■ **Given data**:

----------------------------------------

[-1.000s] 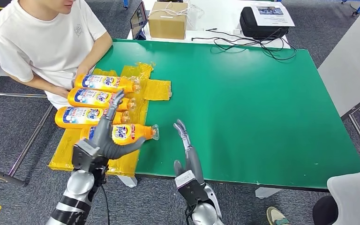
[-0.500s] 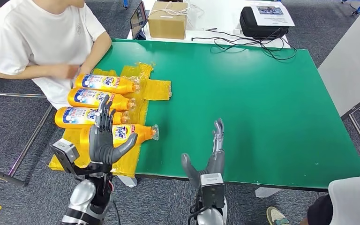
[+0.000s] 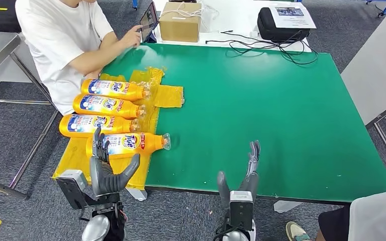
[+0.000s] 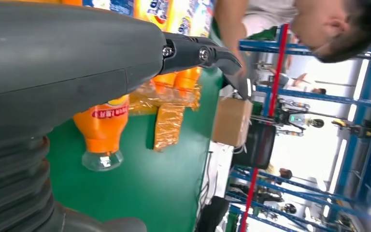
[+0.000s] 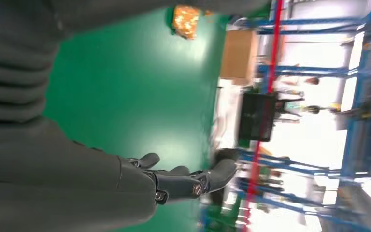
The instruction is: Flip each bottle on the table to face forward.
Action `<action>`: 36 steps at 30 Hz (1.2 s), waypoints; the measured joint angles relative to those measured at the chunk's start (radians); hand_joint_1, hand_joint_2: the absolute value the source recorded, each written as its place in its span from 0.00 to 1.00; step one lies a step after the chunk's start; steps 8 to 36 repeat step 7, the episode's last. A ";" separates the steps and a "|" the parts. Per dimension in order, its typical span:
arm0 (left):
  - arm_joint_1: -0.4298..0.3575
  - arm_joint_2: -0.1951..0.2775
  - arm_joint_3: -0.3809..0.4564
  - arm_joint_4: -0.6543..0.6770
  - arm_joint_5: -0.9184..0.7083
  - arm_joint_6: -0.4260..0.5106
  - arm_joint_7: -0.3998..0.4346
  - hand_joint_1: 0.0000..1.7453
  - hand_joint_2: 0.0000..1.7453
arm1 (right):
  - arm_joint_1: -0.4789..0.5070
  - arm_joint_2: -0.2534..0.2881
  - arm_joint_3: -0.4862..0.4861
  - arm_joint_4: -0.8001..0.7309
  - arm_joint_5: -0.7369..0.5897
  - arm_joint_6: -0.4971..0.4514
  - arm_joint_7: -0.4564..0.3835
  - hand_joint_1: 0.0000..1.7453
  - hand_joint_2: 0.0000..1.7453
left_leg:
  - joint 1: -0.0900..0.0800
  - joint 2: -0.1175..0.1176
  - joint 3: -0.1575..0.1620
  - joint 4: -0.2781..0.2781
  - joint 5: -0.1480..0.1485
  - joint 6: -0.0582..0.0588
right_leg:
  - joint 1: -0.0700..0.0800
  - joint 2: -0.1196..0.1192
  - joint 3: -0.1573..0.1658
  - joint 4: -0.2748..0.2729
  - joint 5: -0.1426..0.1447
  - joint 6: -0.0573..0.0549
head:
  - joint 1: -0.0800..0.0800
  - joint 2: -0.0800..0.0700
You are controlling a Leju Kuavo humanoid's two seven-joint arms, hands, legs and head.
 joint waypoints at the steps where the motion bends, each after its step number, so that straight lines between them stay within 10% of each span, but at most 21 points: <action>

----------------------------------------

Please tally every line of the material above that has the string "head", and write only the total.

2